Causes and Risk Factors

While chondrosarcoma usually occurs spontaneously, it may also develop from pre-existing benign cartilage tumours such as osteochondromas or enchondromas. Though the exact cause is unknown, several risk factors have been identified:

• Male sex
• Age over 40
• Previous cancer treatments, such as chemotherapy or radiation

In rare cases, genetic syndromes like Ollier disease or Maffucci syndrome may predispose individuals to develop chondrosarcoma.

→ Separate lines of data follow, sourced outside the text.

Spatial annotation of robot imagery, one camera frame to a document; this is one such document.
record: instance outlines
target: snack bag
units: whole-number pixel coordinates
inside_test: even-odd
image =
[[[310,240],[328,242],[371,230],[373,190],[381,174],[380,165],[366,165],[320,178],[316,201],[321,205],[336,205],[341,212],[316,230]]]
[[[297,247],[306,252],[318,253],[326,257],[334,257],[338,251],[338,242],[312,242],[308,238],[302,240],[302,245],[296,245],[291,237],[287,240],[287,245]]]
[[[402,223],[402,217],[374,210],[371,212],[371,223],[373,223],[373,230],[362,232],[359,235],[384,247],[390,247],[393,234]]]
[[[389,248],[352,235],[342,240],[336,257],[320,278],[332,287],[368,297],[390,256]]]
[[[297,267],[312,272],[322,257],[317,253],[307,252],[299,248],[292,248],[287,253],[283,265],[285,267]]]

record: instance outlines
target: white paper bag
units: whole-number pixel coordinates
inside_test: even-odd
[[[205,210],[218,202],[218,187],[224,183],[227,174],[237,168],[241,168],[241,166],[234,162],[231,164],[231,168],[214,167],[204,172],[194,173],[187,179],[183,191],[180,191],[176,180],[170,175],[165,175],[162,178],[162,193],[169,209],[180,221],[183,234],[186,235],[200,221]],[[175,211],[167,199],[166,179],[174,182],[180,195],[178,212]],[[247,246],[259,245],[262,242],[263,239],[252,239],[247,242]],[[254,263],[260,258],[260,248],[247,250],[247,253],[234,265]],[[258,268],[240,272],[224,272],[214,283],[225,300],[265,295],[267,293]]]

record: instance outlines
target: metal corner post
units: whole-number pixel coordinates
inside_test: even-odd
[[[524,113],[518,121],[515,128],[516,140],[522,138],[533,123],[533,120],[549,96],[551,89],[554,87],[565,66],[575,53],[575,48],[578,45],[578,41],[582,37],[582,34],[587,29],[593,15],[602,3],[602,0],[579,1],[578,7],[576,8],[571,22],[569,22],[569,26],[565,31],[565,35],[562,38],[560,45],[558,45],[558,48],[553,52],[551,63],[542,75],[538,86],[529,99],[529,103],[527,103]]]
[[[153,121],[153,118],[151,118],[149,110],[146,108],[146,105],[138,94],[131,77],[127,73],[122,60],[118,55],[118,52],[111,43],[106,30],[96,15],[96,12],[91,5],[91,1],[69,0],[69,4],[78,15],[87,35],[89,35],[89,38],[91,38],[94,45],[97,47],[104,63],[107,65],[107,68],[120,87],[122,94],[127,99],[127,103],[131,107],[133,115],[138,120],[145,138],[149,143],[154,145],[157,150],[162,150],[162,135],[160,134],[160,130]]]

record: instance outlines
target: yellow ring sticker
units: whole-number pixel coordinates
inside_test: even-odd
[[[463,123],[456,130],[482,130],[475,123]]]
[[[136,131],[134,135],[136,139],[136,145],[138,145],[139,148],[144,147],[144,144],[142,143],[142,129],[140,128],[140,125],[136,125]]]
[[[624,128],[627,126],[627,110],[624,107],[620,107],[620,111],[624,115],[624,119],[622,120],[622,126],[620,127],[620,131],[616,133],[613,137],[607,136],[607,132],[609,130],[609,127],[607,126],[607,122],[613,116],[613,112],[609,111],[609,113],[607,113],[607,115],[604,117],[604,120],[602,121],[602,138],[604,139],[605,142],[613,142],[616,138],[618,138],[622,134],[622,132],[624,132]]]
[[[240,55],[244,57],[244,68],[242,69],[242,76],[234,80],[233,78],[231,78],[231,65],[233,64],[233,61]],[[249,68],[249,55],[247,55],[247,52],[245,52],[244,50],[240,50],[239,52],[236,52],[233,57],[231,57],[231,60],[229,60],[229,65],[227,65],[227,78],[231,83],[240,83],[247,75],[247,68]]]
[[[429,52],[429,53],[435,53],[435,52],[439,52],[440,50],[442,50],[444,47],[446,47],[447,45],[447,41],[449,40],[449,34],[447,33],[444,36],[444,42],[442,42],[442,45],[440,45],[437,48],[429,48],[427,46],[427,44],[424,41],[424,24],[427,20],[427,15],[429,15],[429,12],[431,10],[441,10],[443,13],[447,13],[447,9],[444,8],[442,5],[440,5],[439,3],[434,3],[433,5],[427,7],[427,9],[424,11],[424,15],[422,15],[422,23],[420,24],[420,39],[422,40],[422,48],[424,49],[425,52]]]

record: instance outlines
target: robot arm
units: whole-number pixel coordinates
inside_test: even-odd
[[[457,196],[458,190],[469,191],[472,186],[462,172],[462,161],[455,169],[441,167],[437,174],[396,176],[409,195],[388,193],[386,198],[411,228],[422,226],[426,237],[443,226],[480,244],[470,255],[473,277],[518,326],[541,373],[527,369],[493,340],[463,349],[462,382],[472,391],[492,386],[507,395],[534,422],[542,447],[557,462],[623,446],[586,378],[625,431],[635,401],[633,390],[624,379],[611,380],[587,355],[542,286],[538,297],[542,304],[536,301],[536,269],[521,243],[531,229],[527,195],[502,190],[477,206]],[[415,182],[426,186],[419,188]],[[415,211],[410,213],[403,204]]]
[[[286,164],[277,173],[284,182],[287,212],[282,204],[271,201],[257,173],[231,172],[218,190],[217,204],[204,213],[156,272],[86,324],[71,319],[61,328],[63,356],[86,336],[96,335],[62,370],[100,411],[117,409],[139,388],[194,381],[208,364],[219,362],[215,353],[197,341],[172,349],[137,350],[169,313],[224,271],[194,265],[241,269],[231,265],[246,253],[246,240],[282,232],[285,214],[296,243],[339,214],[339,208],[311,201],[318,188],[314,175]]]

Symptoms and Clinical Presentation

The hallmark symptom of chondrosarcoma is a deep, persistent pain that typically worsens at night. As the tumour grows, it may press on nearby nerves and joints, causing:

• Neurological symptoms, especially in the pelvis (affecting sciatic or femoral nerves)
• Limited range of motion and joint dysfunction when near joints
• Pathological fractures, especially in weight-bearing bones
• Swelling or a palpable mass in advanced cases

Some subtypes, like clear cell or mesenchymal chondrosarcoma, may grow slowly and remain undetected for over a year.

Diagnosis and Prognosis

Diagnosis is usually confirmed through imaging (MRI, CT) and biopsy. The prognosis depends on:

• Tumour location – tumours in the head and neck fare better than those in the pelvis
• Tumour grade – high-grade tumours behave more aggressively
• Stage at diagnosis – early-stage tumours have better outcomes
• Surgical resectability – complete surgical removal improves prognosis significantly

In children and adolescents, the disease is generally less aggressive, offering a more favourable outlook than in older adults.

Treatment and Management

The mainstay of treatment is wide surgical resection, aiming to completely remove the tumour. Unlike many cancers, chondrosarcoma responds poorly to chemotherapy and radiation, making surgery essential. Long-term follow-up is critical to monitor for recurrence or metastasis.

Chondrosarcoma is a serious condition requiring prompt recognition and intervention. Early detection, accurate grading, and surgical management remain the most effective strategies in improving survival and quality of life.